Toutes les citations de Julio Cortázar sont une traduction que je fais librement depuis ses lettres publiées aux éditions Alfaguara sous le titre Cartas a los Jonquières
Comme, dans ce volume, la traduction en espagnol des phrases en français dans le texte, c'est, ici, la version originale qui apparait en notes de bas de pages. 

(1) Mis dos últimas semanas en Ginebra se vieron empañadas por la horrenda necesidad de hacer traducciones atómicas. No quiero decir que mis traducciones entren en fisión y exploten previo un humito decorativo; se trataba de documentos acerca de la utilización pacífica de la energía atómica. Pero si crees que esto cambia algo las cosas, incurres en triste ingenuidad. Se trataba de reactores de toda laya, de ionización de los complejos isobutílicos del paradimenol ftaleinado, y otras beldades del mismo pelo. Naturalmente, me encontré frente al problema de volverme loco o de aprender un poco acerca de lo que estaba traduciendo, y opté cobardemente por la segunda y tristísima solución. Ahora sé lo que ocurre dentro de un reactor (en la medida en que lo saben los nobles sabios que se reunieron en Ginebra y produjeron esos documentos) y sé además una parte de todo lo que no sé -pues en este oficio cuenta mucho no ser ingenuo y tener cabal medida de las ignorancias personales.

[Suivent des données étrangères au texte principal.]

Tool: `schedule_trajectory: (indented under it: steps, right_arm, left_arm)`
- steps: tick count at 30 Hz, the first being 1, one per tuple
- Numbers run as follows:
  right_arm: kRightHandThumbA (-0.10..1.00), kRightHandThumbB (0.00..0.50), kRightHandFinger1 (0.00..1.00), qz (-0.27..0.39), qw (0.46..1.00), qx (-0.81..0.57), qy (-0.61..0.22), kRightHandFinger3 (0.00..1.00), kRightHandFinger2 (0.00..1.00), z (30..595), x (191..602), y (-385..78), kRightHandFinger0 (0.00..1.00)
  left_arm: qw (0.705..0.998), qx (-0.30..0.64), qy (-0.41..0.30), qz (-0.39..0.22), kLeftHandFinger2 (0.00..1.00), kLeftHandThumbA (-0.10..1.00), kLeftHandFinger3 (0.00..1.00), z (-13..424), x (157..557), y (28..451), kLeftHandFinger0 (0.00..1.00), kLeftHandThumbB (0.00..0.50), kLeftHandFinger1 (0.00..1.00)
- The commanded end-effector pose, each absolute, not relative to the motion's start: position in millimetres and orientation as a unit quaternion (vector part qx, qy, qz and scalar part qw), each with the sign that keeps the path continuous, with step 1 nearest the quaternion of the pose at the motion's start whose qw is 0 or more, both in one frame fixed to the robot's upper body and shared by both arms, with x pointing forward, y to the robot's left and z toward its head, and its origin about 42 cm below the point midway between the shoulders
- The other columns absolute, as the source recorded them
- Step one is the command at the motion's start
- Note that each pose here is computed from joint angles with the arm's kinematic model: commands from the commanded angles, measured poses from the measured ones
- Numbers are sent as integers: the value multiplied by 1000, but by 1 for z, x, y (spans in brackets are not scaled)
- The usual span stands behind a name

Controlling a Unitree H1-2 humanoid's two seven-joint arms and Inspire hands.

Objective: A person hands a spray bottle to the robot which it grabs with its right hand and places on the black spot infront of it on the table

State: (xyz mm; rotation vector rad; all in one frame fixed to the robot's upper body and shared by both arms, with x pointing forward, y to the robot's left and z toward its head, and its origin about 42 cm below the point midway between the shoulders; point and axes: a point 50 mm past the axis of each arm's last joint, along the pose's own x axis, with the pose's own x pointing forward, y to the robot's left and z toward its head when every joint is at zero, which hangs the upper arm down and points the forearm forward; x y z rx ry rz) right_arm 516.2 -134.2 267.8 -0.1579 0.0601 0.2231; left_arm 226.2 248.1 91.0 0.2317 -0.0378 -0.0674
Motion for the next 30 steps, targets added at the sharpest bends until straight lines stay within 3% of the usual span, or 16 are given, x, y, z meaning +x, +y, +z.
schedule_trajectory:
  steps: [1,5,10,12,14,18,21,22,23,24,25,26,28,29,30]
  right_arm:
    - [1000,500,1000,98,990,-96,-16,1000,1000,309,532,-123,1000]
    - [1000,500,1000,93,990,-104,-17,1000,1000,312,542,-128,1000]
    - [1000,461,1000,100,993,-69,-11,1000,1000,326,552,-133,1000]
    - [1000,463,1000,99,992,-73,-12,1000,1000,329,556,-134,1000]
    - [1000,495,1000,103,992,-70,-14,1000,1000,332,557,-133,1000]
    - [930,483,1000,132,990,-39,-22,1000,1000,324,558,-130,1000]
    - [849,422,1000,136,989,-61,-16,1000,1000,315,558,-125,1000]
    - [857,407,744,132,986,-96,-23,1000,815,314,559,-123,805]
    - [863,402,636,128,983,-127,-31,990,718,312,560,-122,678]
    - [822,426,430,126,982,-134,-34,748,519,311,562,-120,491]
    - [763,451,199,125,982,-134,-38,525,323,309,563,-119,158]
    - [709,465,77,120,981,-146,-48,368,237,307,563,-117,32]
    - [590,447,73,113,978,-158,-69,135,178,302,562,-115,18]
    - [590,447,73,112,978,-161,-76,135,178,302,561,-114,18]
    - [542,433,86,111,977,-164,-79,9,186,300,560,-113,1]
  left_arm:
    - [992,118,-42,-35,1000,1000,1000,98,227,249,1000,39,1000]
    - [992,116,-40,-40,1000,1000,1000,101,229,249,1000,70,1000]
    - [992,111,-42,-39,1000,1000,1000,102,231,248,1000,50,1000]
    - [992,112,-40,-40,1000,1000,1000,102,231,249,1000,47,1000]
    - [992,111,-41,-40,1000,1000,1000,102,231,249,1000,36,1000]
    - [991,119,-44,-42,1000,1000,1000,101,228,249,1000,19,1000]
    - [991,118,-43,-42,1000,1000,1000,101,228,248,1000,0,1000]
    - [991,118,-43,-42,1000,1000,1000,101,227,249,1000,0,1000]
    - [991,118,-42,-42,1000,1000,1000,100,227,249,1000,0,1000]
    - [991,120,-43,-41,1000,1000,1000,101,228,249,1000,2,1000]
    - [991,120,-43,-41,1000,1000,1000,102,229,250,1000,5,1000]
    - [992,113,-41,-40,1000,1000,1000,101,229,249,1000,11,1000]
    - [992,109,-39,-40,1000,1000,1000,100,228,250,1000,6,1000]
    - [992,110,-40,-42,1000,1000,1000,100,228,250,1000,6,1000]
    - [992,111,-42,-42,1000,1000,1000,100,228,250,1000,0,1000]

(2) Sigo traduciendo las memorias de Adriano. Sigo descubriendo las secretas diferencias que hay entre los idiomas, y que trascienden el plano formal. Traducir no es buscar equivalencias. O, mejor dicho, la traducción traiciona cuanto más leal es, oh paradoja. Me explico : si yo leo en francés que Adriano se enamoró de un joven soldado y tuvo dificultades porque a Trajano también le gustaba el soldado, todo eso suena sin el menor escándalo. Apenas lo pongo en español (en un perfecto juego de equivalencias), el pasaje adquiere una grosería, una rudeza, un tono marcadamente escandaloso. Es que en realidad no se trata de la misma cosa. Una mentalidad francesa piensa un Adriano, y una mentalidad española piensa otro. No se trata ya de la resonancia especial de las palabras en cada idioma, sino de la resonancia de los sentimientos. El amor para un francés no es lo mismo que para un hispanohablante. 

(3) 
Ante todo debo haberte dicho una enorme burrada acerca de los idiomas, pues tu casi indignada réplica me da la medida de tu alarma. Oye, no tengo la menor intención de cambiar de idioma, a lo Conrad. Primero, porque Conrad es un fenómeno aislado y realmente asombroso. Y luego porque nada me parece más sabroso que escribir en español. Yo no puedo ni quiero hacer en Francia la vida de los pestilentes orangutanes que deshonran el pabellón argentino, y que después de cuatro años en Francia no se hacen entender por nuestro santo concierge Frédéric, que es un ángel des-cielado. Ni lo que hacen Serrano Plaja y los españoles exilados, juntándose en Les Deux Magots para putear contra los gachupines, y necesitando de un intérprete para pedir un citron pressé. Lo lógico es que el francés, que será mi idioma diurno, vaya incidiendo rápidamente sobre el español, que será el nocturno, la región del sueño. Bien sabes tú que los sueños se fabrican en la vigilia…

(4)
Mon cher Henry Miller,
vous avez raison pour Plexus, la traduction française en est plate. C'est la tragédie des traductions aujourd'hui. Trop de femmes s'en mêlent qui ne savent pas leur langue ni l'autre et qui bavent comme des limaces.